▸ ACTION ITEM: Count every line below that contains "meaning", then give that count and nothing else.

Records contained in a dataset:
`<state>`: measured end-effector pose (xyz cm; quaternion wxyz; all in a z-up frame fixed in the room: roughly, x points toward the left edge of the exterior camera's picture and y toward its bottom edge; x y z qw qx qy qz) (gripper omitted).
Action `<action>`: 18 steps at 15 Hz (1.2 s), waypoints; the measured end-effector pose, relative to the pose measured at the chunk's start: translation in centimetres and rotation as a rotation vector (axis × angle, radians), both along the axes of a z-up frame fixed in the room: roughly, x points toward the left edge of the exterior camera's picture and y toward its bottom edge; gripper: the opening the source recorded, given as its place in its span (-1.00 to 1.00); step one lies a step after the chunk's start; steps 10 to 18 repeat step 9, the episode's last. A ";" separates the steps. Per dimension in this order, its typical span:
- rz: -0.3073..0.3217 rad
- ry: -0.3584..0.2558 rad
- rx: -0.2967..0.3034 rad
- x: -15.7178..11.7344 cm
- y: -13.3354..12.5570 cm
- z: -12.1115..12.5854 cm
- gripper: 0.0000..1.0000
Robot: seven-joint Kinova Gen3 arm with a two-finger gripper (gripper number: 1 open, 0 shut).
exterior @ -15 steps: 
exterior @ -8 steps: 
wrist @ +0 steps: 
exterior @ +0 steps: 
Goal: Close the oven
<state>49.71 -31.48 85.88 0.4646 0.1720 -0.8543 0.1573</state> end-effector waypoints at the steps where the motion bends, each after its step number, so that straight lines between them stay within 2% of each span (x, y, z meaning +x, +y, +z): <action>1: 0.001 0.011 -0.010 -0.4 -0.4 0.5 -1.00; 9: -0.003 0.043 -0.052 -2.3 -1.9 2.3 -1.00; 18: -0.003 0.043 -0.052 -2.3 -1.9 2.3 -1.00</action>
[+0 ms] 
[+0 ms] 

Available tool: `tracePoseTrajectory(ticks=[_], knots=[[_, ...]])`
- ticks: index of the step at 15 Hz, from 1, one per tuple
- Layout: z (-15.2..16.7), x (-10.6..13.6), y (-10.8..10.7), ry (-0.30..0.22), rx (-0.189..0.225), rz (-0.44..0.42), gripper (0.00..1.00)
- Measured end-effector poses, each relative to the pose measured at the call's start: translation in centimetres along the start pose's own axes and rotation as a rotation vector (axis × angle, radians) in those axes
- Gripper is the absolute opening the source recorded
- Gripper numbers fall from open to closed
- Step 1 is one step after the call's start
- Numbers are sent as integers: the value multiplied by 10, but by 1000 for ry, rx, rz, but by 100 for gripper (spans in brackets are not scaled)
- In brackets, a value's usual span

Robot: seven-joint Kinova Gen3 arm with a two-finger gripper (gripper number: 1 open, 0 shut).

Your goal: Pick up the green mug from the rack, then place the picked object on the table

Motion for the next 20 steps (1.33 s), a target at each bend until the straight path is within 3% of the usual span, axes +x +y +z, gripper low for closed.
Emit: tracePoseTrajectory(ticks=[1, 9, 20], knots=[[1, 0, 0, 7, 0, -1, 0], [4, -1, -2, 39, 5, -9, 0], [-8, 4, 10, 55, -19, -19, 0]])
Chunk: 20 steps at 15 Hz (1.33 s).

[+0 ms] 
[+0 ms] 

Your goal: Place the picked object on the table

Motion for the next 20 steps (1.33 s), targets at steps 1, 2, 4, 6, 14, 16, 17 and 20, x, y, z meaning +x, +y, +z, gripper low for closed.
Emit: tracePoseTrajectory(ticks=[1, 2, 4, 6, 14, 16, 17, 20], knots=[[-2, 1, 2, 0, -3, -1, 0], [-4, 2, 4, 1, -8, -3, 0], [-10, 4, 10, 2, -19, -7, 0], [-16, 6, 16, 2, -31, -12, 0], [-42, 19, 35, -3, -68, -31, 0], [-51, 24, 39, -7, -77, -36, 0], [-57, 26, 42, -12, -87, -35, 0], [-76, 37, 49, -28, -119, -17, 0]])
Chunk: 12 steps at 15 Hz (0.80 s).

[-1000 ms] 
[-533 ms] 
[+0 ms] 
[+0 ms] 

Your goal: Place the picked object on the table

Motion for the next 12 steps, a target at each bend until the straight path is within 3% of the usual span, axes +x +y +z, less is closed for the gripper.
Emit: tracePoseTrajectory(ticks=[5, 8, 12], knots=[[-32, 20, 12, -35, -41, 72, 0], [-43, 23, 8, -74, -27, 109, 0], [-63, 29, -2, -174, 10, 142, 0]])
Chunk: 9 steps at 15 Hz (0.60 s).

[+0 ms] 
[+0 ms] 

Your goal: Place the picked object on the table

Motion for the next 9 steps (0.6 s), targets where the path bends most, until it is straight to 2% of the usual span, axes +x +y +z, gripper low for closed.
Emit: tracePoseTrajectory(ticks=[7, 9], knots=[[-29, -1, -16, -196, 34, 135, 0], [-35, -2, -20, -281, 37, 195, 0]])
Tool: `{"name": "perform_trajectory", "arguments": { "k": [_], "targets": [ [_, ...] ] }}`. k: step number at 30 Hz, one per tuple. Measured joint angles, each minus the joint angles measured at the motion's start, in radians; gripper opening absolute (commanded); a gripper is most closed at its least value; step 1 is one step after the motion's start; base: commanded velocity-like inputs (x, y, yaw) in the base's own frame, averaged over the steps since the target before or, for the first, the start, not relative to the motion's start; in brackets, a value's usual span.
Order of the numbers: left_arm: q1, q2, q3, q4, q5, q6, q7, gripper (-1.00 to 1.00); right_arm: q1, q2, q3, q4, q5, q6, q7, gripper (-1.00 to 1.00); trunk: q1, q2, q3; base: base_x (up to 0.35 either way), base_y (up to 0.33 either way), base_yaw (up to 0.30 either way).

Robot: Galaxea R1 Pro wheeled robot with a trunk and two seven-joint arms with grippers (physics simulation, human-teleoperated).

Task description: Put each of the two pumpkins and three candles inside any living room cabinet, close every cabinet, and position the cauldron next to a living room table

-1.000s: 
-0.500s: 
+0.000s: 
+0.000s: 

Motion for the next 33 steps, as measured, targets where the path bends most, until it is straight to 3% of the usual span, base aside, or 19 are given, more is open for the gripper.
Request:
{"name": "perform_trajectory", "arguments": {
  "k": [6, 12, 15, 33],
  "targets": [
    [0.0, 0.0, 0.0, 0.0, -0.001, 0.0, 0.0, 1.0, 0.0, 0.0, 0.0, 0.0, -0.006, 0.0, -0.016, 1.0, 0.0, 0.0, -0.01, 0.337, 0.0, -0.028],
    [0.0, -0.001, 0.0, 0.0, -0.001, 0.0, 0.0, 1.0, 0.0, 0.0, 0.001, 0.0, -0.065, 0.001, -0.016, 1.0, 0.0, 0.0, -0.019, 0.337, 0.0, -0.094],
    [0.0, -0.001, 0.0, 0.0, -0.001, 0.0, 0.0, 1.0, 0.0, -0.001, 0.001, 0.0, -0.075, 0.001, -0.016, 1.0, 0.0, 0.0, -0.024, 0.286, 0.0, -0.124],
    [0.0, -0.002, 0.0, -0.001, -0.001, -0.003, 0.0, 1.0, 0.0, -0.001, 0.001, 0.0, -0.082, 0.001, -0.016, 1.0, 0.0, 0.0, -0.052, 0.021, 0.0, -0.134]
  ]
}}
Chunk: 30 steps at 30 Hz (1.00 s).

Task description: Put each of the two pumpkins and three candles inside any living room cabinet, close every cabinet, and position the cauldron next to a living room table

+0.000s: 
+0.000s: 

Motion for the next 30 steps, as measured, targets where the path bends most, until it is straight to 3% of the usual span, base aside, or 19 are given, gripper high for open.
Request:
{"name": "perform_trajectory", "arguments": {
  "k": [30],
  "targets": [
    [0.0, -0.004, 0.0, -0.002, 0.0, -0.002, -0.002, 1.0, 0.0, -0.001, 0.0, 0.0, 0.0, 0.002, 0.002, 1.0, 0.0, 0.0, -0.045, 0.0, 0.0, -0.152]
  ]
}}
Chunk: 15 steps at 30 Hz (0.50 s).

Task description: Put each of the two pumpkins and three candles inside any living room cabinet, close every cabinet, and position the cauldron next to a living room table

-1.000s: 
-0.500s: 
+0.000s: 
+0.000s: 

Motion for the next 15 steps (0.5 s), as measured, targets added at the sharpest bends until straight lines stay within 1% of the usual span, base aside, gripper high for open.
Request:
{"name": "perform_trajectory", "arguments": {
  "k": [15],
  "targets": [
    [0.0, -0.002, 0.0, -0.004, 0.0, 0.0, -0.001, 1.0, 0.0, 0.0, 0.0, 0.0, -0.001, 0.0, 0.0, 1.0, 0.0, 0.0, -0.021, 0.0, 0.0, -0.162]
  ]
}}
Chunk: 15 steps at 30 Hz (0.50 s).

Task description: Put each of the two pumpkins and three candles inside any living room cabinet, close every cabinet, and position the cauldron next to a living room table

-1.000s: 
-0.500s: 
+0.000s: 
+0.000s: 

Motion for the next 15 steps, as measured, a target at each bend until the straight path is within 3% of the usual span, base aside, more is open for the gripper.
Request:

▸ EXPECTED OUTPUT: 2